Ebenso wie die auch formal sehr ähnlich aufgebauten Filme „Vantage Point“ und „Déjà Vu“  bietet auch „Source Code“ mit seiner Zeitschlaufe und dem Paralleluniversum natürlich in erster Linie eine Wunschvorstellung an, eine Möglichkeit, unliebsame Gegebenheiten einfach ungeschehen machen zu können. Und doch geht Jones noch einen Schritt weiter als die beiden anderen Filme, erklärt er die Zukunftsmanipulation doch zur rein technischen Errungenschaft der Geheimdienste. Ob man das als bissigen Kommentar auf die Allmachtsphantasien in den dunklen Behördenkellern sehen kann, oder die gesamte Konstruktion nicht doch viel mehr auf einen indirekten Wunsch zurückgeht, der genau solch eine grenzenlose Beherrschbarkeit aller Abläufe durch die „Guten“ verspricht - ganz darüber im Klaren ist sich der Film dabei offensichtlich selbst nicht.

Letztlich - und das ist die beruhigende Nachricht - benötigt man all diese Subtext-Analysen aber überhaupt nicht, um „Source Code“ als bräsiges, unteres Mittelfeld in der Kinolandschaft zu bezeichnen: Wie nahezu alle Spielereien mit Zeitschleifen und Perspektivwechseln krankt auch das zweite Werk von Jones vor allem an seiner schier endlosen Wiederholung von sich oftmals nur marginal verändernden Handlungsabläufen. Nach knapp zwanzig Minuten hat man bereits die zwei einzigen wirklichen Locations - namentlich ein weißes CIA-Labor und den Unglückszug - bestaunen dürfen, und ab diesem Moment ist nicht nur der Fahrplan des Zuges, sondern auch der des Filmes klar, was Jones aber freilich nicht davon abhält, sein Publikum noch gefühlt weitere zwanzig Mal zwischen den beiden Settings hin- und her fliegen zu lassen.

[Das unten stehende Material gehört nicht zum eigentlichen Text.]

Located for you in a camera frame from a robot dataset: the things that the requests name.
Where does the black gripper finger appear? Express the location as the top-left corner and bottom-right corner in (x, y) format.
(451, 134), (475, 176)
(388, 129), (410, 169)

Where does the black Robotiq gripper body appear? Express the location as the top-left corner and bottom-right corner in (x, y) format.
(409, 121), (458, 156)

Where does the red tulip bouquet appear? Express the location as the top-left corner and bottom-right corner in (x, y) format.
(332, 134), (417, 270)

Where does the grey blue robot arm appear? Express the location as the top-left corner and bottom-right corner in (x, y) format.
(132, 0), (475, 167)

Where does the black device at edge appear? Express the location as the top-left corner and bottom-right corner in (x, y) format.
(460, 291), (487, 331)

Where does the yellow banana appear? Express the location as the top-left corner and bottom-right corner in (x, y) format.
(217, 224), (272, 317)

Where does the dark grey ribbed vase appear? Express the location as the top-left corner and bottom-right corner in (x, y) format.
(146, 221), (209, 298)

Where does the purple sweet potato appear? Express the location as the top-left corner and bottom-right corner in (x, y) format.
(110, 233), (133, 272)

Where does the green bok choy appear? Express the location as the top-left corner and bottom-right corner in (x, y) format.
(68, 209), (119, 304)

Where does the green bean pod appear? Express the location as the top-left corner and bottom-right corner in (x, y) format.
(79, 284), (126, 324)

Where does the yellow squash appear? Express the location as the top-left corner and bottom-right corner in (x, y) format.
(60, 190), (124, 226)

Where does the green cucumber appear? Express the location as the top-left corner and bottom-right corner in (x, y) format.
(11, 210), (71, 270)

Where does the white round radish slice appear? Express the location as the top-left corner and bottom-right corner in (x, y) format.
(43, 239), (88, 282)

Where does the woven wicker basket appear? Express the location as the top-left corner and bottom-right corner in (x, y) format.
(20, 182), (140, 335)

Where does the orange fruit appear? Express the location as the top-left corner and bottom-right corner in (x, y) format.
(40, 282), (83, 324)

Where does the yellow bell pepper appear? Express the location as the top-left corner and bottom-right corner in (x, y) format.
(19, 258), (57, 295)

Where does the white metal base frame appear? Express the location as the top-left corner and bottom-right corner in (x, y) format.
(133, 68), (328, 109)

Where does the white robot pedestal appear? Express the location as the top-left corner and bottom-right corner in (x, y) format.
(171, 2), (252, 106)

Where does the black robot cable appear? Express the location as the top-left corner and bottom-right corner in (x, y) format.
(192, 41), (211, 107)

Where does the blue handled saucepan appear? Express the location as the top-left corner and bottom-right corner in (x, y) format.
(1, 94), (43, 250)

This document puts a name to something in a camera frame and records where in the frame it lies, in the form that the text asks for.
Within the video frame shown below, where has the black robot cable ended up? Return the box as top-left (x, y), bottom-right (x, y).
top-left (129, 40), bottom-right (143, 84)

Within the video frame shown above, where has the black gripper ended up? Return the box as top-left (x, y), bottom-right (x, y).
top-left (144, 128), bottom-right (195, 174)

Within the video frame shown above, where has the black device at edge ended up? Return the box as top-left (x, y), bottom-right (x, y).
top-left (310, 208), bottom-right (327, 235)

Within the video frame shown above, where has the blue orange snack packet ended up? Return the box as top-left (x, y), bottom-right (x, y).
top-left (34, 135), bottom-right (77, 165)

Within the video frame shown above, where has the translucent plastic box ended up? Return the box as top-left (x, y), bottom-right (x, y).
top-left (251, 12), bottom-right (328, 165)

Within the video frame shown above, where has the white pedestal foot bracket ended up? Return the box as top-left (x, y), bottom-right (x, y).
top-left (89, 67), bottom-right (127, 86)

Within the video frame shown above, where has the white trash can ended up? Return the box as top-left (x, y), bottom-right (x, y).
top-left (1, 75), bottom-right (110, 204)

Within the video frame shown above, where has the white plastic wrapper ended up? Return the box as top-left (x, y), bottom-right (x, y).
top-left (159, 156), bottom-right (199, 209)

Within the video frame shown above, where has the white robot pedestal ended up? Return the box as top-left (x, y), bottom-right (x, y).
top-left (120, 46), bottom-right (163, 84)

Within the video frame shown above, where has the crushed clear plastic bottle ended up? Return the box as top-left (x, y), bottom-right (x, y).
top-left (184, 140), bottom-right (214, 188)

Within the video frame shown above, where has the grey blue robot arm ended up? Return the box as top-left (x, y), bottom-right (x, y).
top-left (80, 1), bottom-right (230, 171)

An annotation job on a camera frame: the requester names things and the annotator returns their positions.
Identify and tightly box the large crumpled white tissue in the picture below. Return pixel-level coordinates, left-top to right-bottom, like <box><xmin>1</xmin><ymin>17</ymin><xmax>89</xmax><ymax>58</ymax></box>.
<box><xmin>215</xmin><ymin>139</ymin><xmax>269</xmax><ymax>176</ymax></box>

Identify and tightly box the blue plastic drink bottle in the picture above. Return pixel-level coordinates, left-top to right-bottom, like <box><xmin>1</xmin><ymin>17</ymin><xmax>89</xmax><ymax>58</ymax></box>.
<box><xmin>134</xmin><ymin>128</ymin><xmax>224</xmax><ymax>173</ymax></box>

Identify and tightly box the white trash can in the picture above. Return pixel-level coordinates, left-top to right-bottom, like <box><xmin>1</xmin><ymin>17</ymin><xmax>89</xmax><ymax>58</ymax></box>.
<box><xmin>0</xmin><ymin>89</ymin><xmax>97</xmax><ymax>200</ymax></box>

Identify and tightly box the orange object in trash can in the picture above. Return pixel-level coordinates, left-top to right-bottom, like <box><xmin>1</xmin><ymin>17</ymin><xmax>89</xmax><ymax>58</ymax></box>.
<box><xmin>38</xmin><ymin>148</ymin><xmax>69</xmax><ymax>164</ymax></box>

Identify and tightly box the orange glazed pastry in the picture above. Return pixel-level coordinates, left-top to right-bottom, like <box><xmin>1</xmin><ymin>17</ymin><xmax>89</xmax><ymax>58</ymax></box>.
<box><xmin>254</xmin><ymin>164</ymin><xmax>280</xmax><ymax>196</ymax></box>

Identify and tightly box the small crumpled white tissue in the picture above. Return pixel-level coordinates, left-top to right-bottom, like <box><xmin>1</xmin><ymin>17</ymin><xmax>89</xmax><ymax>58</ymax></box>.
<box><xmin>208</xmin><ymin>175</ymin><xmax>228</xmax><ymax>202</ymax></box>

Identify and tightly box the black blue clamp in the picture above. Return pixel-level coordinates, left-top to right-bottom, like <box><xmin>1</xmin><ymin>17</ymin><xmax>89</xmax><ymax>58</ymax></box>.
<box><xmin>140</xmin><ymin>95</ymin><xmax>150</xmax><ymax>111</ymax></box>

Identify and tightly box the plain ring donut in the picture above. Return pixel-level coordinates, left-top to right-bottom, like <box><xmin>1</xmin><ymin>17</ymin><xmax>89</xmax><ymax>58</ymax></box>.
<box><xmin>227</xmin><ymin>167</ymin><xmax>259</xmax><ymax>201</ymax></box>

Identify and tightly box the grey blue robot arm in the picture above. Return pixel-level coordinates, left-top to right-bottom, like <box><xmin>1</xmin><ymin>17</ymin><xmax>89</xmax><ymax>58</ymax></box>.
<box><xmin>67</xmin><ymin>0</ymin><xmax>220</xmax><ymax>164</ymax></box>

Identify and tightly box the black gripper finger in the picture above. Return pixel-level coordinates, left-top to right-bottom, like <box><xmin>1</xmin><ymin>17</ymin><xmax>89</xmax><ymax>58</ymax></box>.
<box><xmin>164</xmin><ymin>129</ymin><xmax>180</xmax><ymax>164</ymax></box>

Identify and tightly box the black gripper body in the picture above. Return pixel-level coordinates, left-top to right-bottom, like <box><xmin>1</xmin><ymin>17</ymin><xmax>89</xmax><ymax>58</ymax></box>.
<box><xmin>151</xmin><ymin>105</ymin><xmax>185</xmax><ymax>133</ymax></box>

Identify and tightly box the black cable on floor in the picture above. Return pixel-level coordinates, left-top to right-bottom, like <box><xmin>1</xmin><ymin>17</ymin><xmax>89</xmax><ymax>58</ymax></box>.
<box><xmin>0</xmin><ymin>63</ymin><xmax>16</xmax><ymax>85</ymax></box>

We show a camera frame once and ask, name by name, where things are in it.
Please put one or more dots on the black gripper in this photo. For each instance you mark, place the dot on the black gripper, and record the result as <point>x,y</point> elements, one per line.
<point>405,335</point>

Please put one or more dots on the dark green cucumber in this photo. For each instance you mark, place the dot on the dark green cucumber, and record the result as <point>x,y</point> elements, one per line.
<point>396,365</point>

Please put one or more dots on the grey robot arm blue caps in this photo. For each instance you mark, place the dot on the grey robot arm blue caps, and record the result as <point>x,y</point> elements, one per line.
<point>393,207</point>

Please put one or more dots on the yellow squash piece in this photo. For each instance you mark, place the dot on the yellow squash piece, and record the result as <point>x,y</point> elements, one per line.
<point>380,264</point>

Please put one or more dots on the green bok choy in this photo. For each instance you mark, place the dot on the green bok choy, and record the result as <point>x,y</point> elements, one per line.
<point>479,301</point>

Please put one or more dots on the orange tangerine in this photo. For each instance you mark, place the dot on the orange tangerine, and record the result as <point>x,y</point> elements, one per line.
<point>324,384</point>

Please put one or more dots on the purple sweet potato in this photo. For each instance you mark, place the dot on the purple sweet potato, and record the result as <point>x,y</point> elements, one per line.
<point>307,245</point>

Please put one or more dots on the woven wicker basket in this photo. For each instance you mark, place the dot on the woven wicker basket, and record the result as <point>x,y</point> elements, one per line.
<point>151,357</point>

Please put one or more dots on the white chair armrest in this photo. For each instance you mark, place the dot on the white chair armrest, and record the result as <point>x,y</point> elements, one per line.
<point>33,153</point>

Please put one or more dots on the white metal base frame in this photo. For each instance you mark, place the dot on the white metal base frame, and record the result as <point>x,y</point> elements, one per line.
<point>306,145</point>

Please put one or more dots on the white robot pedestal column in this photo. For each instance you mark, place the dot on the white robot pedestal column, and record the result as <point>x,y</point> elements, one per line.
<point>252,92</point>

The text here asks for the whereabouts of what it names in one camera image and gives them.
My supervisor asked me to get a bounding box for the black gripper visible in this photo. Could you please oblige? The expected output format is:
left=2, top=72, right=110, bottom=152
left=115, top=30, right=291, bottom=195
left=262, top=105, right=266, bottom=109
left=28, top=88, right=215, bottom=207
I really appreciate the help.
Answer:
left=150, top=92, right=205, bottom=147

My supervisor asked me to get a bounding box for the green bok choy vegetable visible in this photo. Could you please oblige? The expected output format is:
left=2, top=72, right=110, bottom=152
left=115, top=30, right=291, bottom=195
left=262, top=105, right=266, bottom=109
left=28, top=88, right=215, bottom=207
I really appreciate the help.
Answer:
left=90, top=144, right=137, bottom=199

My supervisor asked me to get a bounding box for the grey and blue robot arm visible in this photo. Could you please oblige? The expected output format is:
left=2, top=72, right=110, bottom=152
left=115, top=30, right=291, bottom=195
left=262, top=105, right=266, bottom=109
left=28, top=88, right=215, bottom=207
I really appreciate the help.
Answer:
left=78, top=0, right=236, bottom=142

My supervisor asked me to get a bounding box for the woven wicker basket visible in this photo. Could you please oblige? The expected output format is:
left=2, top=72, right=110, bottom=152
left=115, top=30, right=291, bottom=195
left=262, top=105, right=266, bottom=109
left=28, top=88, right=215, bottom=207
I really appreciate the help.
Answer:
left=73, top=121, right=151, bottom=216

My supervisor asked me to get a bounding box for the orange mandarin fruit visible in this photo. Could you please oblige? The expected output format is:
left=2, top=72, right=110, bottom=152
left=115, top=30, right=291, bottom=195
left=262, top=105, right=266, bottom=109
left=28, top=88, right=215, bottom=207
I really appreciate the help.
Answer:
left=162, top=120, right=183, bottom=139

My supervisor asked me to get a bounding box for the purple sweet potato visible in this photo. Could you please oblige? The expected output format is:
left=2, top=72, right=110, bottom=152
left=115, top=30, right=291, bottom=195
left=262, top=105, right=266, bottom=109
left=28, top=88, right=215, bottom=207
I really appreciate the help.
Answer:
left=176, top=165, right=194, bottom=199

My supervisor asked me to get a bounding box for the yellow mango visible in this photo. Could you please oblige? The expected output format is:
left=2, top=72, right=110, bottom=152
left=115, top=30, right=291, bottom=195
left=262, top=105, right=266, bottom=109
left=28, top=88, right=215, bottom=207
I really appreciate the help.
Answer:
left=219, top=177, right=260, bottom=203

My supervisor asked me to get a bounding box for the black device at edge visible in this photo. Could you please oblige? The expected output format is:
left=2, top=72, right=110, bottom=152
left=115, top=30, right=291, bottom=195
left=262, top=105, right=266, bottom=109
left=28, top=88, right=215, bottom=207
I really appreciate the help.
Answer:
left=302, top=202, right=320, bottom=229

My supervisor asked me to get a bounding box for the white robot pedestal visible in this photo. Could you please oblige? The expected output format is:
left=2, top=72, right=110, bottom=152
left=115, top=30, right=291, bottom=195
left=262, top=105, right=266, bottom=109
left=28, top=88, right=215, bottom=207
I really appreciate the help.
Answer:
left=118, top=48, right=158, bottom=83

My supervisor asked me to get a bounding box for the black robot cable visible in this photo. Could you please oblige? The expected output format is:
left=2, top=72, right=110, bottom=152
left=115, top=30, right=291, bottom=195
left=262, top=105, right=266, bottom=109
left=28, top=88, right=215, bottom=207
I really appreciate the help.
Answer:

Das ist, weniger aufgrund des lahmen Scripts oder der einfallslosen Inszenierung, sondern maßgeblich durch das Spiel der beiden Hauptdarsteller Gyllenhaal und Farmiga, die sich ihre sichtliche Unterforderung glücklicherweise nicht allzu oft anmerken lassen, zwar streckenweise passabel unterhaltsam - aber was heißt das schon? Streckenweise passabel unterhaltsam ist eine Fahrt mit der Deutschen Bahn auch.